About one in eight diagnoses of community-acquired pneumonia (CAP) in hospitalized adults are inappropriate, a prospective cohort study involving Michigan hospitals found.
In total, 12% of the more than 17,000 patients treated for CAP met criteria for an inappropriate diagnosis, with 74% of these cases lacking radiographic criteria, 24% having fewer than two pneumonia signs or symptoms, and 2% meeting neither criteria, reported researchers led by Ashwin Gupta, MD, of the VA Ann Arbor Healthcare System in Michigan, in JAMA Internal Medicine.
On multivariable analysis, increasing age, dementia, and an altered mental state at presentation were all linked with a higher likelihood of an inappropriate CAP diagnosis:
- Increasing age: adjusted odds ratio (aOR) 1.08 per decade (95% CI 1.05-1.11)
- Dementia: aOR 1.79 (95% CI 1.55-2.08)
- Altered mental state without dementia: aOR 1.75 (95% CI 1.39-2.19)
“While some inappropriate diagnosis of CAP is unavoidable due to diagnostic uncertainty when patients are first hospitalized, many patients remain inappropriately diagnosed even on hospital discharge,” the researchers explained, adding that inappropriate diagnoses can delay treatment for an existing condition or recognition of a new one, and can lead to unnecessary antibiotic use, adverse events (AEs), and increased microbial resistance.
Of note, 87.6% of the inappropriately diagnosed patients in the study went on to receive a full course of antibiotics, despite guidelines that call for reconsideration or de-escalation when infection has been ruled out, and this was linked with more AEs.
The high prevalence of CAP in older adults “likely fuels” cognitive biases among clinicians, according to Gupta and colleagues.

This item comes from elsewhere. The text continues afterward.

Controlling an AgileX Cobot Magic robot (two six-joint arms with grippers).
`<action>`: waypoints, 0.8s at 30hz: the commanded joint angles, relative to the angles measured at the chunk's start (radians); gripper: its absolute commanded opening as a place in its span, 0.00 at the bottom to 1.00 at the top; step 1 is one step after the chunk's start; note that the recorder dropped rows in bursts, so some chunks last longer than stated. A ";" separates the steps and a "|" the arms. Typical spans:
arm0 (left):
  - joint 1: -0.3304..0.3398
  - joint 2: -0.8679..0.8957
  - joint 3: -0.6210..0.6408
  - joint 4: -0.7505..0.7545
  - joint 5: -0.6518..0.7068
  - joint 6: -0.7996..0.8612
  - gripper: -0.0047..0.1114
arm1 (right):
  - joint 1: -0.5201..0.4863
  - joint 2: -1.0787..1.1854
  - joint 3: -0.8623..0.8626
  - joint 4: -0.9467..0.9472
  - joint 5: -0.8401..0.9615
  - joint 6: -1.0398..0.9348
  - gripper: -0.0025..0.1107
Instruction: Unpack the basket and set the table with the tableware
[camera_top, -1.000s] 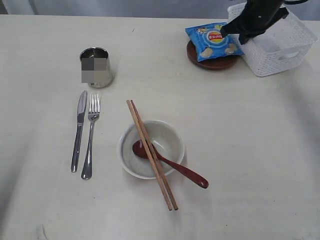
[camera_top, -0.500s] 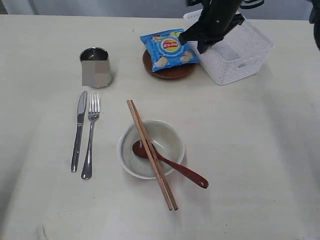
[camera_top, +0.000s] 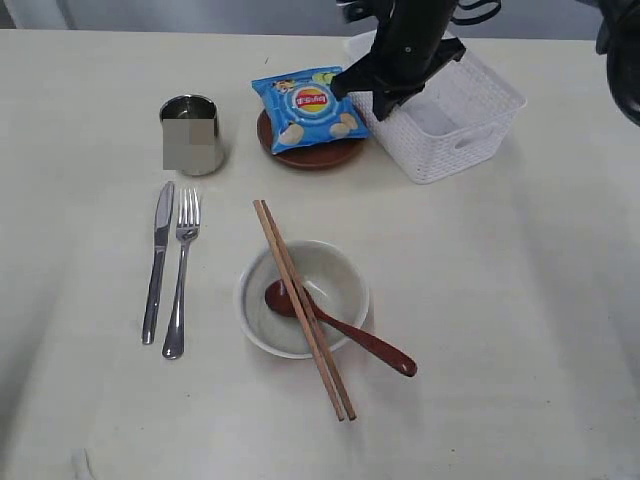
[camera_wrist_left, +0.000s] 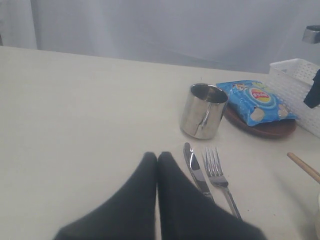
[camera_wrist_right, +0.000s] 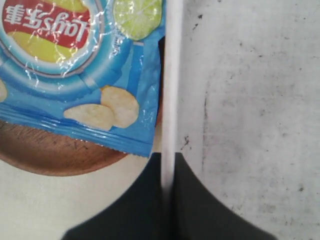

They also cited as possible contributors the nonspecific symptoms for CAP, which often overlap with cardiopulmonary diseases, and a tendency to favor overtreatment when uncertainty exists due to concern about the serious outcomes of a missed CAP diagnosis.
“Additionally, patients with cognitive impairment may have difficulty communicating,” they wrote. “As a result, physicians may anchor on nonspecific data (e.g., white blood cell count, fever in isolation) to make the diagnosis of CAP.”
Richard Castriotta, MD, of the Keck School of Medicine at the University of Southern California in Los Angeles, echoed the authors’ sentiments, telling MedPage Today that it can be difficult for a physician to challenge preconceived notions.
“If they’ve come through the thinking process and think, ‘Oh, I know, this is pneumonia,’ and make the diagnosis — then everything that happens afterwards that confirms their diagnosis is reinforced, and anything that confounds that possibility is mitigated,” he said. “That’s human nature.”
Addressing the risks of treatment alongside the possibility of inappropriate diagnosis can be difficult for clinicians, Castriotta added, especially as many of them may be attempting to adhere to various criteria and to begin treatment as soon as possible. Ultimately, he said, “all treatment, no matter what it is, carries with it the possibility of untoward side effects.”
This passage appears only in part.